DIRECTIONS FOR THIS TASK:
Exact copy, no pictures: return only the lines below from the line with "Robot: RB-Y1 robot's" up to and including the line with "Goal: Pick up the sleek".

INFORMATION SHOWN:
----------------

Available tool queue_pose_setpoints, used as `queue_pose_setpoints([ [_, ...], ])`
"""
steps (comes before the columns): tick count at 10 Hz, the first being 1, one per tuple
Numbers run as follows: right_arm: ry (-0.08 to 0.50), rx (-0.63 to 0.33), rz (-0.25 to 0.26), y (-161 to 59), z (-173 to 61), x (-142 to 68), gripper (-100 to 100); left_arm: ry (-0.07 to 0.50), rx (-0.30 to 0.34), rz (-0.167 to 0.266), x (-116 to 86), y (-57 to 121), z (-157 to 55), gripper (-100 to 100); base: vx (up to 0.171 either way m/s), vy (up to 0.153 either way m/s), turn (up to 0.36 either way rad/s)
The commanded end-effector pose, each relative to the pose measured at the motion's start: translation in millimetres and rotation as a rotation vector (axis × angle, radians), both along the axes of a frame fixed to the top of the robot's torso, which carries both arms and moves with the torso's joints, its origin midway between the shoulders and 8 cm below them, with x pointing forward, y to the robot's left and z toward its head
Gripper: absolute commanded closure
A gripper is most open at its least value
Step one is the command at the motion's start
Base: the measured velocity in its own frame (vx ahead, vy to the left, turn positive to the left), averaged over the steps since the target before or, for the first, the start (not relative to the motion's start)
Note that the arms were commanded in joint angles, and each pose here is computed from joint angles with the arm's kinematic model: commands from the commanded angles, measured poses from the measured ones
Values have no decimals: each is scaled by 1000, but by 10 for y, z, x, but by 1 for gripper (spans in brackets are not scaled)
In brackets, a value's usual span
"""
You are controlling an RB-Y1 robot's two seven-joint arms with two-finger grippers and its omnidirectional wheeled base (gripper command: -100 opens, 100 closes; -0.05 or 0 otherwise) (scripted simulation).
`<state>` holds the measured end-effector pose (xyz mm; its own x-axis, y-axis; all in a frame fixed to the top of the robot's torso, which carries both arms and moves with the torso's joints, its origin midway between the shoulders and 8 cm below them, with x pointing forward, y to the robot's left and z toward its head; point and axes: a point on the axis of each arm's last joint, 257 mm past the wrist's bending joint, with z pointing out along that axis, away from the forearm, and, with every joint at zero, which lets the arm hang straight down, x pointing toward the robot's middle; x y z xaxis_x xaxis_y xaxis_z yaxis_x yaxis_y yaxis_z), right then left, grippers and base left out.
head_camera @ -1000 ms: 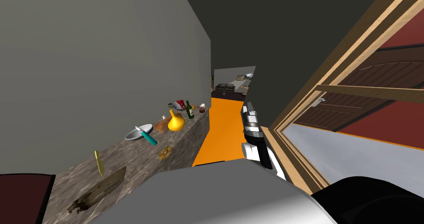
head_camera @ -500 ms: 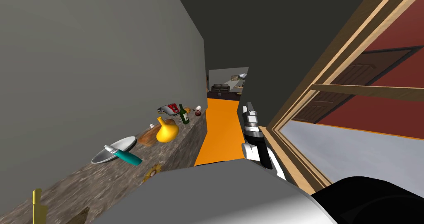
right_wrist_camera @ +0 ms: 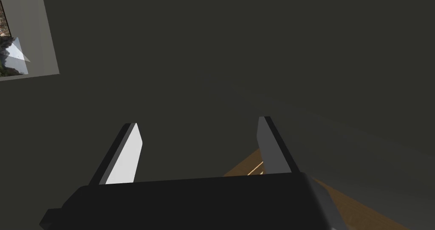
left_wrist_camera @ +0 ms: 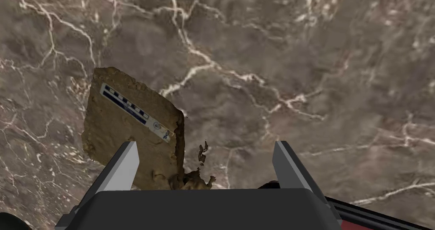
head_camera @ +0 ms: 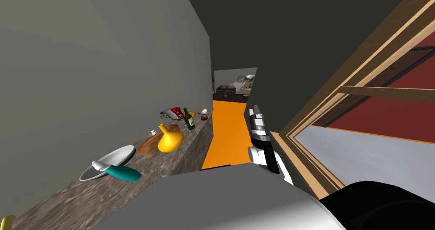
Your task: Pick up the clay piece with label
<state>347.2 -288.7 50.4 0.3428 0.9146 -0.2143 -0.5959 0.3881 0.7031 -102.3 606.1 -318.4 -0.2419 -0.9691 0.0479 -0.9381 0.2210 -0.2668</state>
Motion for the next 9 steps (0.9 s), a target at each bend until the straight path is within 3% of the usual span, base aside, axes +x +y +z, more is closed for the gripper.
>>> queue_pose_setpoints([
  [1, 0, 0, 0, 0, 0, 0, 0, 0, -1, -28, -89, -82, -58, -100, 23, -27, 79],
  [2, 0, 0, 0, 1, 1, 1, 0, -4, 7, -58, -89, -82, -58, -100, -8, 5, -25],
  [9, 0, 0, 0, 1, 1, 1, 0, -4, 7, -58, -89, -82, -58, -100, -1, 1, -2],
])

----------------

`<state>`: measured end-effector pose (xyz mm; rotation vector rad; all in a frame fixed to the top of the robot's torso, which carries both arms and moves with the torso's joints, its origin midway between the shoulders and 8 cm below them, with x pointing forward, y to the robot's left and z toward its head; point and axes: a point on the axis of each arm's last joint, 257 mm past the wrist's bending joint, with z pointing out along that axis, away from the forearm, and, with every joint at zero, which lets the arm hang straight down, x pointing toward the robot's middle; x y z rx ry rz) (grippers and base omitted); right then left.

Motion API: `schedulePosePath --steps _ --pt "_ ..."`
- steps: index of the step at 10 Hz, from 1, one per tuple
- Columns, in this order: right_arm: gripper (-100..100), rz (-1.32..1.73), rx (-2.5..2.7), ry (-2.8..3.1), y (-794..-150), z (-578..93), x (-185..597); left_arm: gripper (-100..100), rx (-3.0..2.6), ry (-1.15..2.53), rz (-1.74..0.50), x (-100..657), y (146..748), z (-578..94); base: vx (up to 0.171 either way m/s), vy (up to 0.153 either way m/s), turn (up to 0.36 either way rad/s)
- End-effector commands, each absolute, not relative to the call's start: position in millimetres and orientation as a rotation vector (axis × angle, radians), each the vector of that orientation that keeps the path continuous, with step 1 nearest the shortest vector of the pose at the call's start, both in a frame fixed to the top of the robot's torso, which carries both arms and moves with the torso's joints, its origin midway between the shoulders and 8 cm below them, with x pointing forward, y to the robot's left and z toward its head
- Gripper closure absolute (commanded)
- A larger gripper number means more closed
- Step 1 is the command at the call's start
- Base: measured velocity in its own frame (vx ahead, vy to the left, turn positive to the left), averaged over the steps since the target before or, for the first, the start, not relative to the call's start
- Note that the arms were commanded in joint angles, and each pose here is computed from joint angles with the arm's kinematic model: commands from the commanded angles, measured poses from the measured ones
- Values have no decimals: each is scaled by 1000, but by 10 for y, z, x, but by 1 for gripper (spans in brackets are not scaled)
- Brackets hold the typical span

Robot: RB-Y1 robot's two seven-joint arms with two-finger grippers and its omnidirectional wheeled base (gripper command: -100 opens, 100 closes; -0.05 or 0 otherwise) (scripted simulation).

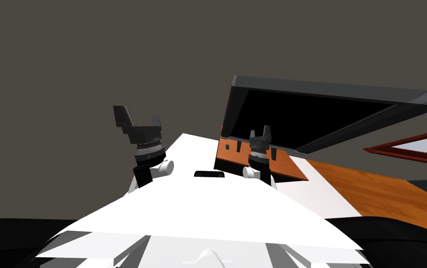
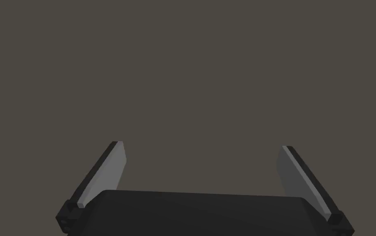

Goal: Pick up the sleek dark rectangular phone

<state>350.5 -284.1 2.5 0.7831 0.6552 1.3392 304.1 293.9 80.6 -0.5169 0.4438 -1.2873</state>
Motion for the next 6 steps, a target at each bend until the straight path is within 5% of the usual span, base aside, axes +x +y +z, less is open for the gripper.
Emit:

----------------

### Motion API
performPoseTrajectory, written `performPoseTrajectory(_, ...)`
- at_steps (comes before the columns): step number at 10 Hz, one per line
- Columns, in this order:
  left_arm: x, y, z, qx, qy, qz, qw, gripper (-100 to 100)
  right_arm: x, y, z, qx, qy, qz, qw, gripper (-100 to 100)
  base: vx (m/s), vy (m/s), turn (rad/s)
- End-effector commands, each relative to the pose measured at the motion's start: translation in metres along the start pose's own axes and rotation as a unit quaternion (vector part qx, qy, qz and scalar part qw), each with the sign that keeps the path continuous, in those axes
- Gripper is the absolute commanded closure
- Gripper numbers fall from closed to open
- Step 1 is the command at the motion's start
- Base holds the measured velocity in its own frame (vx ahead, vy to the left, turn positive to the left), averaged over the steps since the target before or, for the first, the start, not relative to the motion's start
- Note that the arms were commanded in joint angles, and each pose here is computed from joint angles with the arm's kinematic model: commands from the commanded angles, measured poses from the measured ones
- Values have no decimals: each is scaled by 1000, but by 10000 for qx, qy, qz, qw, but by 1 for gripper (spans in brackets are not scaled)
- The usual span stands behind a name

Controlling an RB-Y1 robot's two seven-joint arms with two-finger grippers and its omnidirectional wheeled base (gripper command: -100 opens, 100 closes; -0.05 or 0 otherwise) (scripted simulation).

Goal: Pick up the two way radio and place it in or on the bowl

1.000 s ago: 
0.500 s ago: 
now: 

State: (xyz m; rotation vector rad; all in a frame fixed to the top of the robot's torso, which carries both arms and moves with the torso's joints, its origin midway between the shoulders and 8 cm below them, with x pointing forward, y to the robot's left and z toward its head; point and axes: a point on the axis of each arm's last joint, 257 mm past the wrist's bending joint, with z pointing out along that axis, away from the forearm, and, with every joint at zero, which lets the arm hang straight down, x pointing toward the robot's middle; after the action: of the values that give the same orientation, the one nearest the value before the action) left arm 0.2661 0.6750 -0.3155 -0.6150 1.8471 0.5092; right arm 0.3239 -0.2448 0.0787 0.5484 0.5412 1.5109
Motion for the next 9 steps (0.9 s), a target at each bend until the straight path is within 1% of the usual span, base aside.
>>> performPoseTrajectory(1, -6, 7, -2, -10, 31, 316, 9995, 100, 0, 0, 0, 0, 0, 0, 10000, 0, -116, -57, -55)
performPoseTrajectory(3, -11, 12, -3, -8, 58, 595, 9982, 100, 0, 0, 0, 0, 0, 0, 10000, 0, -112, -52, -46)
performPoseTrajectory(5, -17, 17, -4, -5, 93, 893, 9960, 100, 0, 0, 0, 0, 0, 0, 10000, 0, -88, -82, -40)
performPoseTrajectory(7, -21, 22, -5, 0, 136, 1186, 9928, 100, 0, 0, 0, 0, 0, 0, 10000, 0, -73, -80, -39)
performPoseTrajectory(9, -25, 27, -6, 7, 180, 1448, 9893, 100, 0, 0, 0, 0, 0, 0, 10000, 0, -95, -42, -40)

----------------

SOLUTION TO THIS PROBLEM:
Robot: RB-Y1 robot's two seven-joint arms with two-finger grippers and its omnidirectional wheeled base (gripper command: -100 opens, 100 closes; -0.05 or 0 otherwise) (scripted simulation).


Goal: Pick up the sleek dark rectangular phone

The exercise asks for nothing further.